__DIRECTIONS FOR THIS TASK__:
Two lines below mark the span: the one containing "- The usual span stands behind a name" and the one containing "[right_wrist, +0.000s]". Set down both, plus every line between, exactly as they stand, and nothing else.

__SUPPLIED MATERIAL__:
..........
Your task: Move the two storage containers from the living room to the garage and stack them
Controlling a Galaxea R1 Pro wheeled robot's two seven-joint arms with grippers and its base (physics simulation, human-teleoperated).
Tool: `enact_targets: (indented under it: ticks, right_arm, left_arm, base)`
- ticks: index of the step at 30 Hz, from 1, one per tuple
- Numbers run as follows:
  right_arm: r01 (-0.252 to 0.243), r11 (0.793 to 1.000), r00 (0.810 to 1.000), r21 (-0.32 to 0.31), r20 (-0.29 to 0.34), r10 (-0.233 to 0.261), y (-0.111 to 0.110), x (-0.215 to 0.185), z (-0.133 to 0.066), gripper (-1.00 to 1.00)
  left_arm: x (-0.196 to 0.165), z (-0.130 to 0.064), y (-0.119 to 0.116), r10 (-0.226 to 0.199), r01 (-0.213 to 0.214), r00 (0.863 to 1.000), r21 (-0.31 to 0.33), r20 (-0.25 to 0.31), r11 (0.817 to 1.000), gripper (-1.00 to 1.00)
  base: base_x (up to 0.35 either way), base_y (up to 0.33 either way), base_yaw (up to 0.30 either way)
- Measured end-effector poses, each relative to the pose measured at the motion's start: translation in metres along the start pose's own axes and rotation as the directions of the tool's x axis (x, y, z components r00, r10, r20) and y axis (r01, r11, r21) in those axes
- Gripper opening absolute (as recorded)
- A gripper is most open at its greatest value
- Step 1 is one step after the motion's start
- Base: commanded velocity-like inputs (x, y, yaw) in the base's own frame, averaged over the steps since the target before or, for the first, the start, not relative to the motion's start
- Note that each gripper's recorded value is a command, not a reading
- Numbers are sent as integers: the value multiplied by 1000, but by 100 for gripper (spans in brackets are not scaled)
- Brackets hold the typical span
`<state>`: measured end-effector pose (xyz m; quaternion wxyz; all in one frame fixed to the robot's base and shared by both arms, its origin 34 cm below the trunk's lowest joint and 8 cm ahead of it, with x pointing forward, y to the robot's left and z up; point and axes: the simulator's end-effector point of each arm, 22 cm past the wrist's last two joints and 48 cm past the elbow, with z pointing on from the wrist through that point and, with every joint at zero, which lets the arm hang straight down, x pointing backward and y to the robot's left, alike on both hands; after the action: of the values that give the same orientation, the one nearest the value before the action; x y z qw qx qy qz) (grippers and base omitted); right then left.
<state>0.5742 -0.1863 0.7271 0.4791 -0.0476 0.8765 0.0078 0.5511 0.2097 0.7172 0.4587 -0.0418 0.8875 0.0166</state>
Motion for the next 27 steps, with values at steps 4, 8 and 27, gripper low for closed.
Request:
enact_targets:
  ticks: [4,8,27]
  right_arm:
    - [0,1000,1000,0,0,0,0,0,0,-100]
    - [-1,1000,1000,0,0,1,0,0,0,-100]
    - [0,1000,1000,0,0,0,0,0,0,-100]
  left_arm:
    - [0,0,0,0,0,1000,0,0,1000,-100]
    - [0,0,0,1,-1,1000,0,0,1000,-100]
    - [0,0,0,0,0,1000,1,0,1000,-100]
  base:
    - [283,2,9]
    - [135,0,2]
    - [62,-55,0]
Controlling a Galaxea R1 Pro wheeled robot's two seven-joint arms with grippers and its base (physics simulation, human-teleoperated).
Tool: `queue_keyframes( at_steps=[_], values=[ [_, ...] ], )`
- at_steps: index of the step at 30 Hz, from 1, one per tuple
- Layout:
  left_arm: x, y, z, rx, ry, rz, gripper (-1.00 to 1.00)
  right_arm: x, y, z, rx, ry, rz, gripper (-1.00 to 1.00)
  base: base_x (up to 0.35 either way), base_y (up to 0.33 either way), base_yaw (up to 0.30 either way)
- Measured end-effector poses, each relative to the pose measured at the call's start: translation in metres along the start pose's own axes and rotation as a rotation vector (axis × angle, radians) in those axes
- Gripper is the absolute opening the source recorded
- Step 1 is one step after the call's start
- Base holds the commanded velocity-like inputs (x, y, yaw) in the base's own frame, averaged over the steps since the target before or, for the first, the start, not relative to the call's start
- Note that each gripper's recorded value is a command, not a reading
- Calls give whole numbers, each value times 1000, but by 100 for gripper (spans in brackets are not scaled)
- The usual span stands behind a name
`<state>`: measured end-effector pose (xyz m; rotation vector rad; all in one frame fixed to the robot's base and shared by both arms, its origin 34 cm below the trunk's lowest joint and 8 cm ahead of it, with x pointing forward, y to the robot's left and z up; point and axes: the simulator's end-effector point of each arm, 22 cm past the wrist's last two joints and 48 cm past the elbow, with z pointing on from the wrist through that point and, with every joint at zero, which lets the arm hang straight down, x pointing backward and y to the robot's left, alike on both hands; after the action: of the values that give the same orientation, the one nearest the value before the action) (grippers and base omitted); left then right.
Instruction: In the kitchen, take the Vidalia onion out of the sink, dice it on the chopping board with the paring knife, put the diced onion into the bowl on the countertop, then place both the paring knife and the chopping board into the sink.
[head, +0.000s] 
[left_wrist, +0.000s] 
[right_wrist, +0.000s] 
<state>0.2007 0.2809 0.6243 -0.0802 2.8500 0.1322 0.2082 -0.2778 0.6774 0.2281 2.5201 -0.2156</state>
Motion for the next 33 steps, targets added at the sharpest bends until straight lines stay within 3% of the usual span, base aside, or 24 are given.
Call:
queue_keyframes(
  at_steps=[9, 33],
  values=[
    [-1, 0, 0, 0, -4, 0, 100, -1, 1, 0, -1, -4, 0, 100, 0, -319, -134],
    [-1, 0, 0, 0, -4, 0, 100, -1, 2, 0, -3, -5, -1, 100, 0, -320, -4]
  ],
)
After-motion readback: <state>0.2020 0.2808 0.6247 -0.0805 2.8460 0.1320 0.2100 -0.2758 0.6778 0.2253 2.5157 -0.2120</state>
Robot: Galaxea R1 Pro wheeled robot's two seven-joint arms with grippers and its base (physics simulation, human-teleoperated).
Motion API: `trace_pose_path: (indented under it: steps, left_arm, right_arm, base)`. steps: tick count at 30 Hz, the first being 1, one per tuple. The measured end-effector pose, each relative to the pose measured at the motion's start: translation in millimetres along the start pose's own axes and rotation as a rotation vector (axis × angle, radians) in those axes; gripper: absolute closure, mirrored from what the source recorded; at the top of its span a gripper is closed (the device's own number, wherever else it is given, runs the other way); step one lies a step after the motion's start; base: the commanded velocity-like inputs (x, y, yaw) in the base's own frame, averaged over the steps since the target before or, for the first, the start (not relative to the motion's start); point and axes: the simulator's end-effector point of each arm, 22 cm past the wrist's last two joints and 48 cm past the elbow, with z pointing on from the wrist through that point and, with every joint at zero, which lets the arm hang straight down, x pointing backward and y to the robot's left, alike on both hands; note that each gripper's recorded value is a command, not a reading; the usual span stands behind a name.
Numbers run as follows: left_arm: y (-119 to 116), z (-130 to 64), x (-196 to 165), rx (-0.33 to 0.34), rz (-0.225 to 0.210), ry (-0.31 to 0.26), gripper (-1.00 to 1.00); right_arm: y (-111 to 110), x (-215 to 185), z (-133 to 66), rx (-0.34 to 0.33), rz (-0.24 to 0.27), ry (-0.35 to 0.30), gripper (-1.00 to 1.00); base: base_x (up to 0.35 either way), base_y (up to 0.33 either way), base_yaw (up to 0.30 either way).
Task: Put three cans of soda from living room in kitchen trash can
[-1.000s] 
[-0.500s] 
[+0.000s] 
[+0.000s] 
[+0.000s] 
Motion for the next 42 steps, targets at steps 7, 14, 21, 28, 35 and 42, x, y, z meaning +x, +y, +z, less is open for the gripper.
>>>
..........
__ANSWER BOX__:
- The usual span stands behind a name
`<state>`: measured end-effector pose (xyz m; rotation vector rad; all in one frame fixed to the robot's base and shared by both arms, its origin 34 cm below the trunk's lowest joint and 8 cm ahead of it, with x pointing forward, y to the robot's left and z up; point and axes: the simulator's end-effector point of each arm, 22 cm past the wrist's last two joints and 48 cm past the elbow, with z pointing on from the wrist through that point and, with every joint at zero, which lets the arm hang straight down, x pointing backward and y to the robot's left, alike on both hands; after the action: of the values that give the same orientation, the one nearest the value before the action) (grippers and base omitted); left then right.
Instruction: In the kitchen, take the Vidalia onion out of the sink, dice it on the chopping board with the paring knife, put the diced onion into the bowl on the countertop, then place both the paring knife and the chopping board into the sink.
[head, +0.000s] 
[left_wrist, +0.000s] 
[right_wrist, +0.000s] 

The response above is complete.